Ich schaute wieder hoch, um seine Reisetasche zu holen, aber er gab sie mir nicht.
"Die ist schwer." Er legte die Tasche schnell auf den Teppichboden.
"Lasst uns das essen", sagte ich, als ich mich umdrehte und in die Küche ging.
Ich schnappte mir schnell eine Untertasse und ein Messer, um den Kuchen zu schneiden. Aber ich schrie sofort, als ich seine Umarmung von hinten spürte.

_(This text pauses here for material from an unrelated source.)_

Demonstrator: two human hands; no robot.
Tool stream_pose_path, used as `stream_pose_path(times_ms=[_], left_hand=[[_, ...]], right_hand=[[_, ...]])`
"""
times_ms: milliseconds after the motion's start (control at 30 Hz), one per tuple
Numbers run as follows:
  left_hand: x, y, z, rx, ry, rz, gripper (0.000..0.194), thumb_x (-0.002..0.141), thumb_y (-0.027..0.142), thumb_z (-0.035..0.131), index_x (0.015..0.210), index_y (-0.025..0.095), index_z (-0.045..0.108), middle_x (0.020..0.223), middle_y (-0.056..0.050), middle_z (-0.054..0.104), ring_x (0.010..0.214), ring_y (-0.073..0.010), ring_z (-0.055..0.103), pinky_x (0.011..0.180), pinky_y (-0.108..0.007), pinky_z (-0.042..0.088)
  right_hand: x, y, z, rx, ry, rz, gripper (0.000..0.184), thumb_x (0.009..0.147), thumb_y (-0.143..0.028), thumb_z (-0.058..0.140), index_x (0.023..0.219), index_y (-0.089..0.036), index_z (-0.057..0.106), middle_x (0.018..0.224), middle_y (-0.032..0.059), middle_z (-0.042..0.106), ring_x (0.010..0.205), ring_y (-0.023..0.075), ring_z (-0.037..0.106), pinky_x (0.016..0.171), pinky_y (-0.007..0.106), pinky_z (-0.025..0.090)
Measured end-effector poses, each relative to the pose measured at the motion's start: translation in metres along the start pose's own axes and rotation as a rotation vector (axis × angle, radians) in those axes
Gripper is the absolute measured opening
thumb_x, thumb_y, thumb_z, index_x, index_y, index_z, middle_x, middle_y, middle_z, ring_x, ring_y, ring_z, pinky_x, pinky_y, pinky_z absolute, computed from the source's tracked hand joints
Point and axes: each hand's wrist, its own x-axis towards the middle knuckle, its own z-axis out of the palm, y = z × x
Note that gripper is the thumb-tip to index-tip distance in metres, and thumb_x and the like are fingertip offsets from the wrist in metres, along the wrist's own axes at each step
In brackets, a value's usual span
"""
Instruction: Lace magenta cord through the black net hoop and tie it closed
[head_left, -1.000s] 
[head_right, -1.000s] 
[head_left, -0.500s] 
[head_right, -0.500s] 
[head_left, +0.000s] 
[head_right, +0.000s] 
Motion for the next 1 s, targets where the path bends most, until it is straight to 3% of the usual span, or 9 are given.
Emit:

Er küsste meinen Nacken. Nicht nur einen, sondern eine Reihe von Küssen, die mich kitzelten.
"Wie geht es dir, Kleines? Hast du Mama gemaßregelt, während ich weg war?" sagte er sanft unter der empfindlichen Haut meines Ohrs. Er liebkost meinen großen Bauch, was er immer tut, wenn er mich liebkost.
"Er ist ein braver Junge", antwortete ich entzückt.
Ich wirbelte herum und schaute ihn mit einem kleinen Lächeln auf den Lippen an.
Ich blinzelte, als er plötzlich stehen blieb und stillstand. Er leckt sich über die Unterlippe und macht einen Schritt zurück.
Ich zwang ein Lächeln auf meine Lippen. "Äh, wollen wir den Kuchen und die Pizza essen?"